An exact copy of the data is required; the images should not appear in it.

+++ PROVIDED MATERIAL

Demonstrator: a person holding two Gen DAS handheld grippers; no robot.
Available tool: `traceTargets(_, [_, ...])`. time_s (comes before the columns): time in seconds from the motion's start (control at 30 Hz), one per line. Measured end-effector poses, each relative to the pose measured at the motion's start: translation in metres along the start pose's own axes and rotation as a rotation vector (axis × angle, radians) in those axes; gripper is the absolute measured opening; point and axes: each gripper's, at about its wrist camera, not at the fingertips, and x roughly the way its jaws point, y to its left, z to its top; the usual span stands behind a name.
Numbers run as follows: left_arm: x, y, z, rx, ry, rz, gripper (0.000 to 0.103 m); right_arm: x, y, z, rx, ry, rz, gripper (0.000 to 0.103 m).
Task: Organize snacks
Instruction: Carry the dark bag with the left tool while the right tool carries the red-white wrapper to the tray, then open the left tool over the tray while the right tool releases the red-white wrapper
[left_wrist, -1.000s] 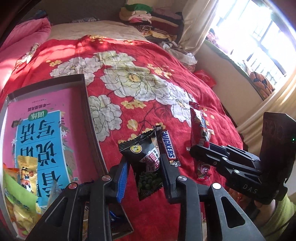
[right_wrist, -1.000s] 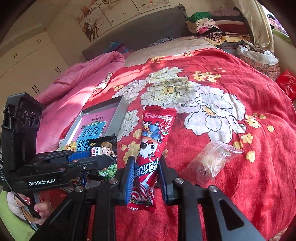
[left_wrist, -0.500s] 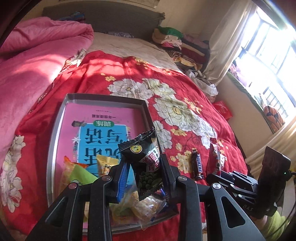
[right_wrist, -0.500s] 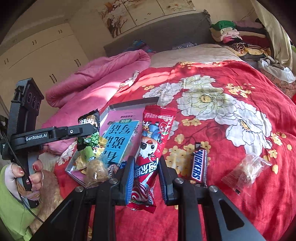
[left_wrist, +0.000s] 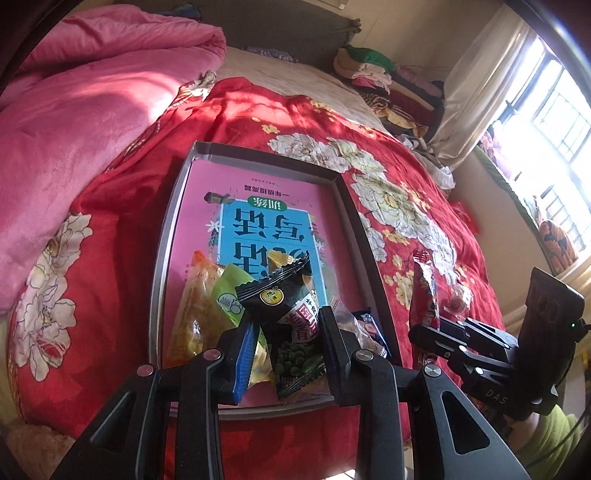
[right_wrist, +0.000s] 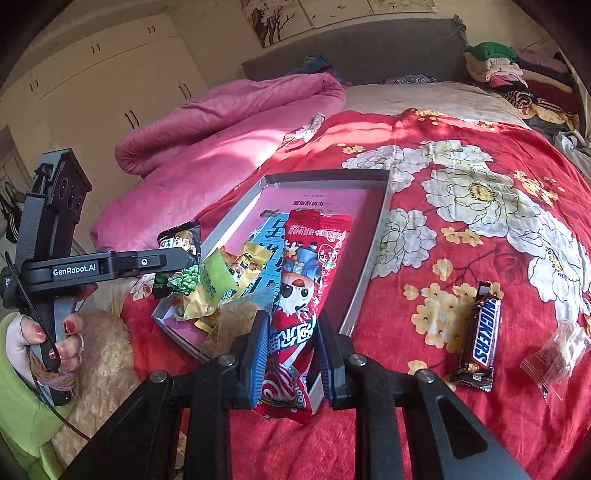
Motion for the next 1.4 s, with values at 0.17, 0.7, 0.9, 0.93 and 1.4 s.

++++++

EXERCISE RESULT:
Demonstrator: a person holding two Gen DAS handheld grippers; no robot.
Available tool: `traceTargets(_, [_, ...])`. time_s (comes before the columns): time in seconds from the motion's start (control at 30 Hz), one per line. Measured end-effector poses, each relative to the pose measured at the motion's start: translation in metres along the start pose's own axes and rotation as a rotation vector (axis × angle, radians) in those axes; gripper is the absolute measured opening; point and axes: each gripper's, at about its wrist camera, not at the fingertips, and x roughly the way its jaws point, y to its left, z to its top; the usual span stands behind a name.
Numbers run as follows: left_arm: x, y, z, rx, ry, rz, gripper (0.000 to 0.103 m); right_arm: x, y, z, rx, ry, rz, gripper (0.000 to 0.103 m).
Task: Organize snacks
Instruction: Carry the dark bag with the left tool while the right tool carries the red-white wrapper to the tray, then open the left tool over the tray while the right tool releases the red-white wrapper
[left_wrist, -1.000s] 
[right_wrist, -1.000s] 
[left_wrist, -0.500s] 
[right_wrist, -0.500s] 
[left_wrist, +0.000s] 
[right_wrist, +0.000s] 
Motion for the next 1.4 s, with values at 0.17, 0.7, 0.9, 0.93 and 1.4 s.

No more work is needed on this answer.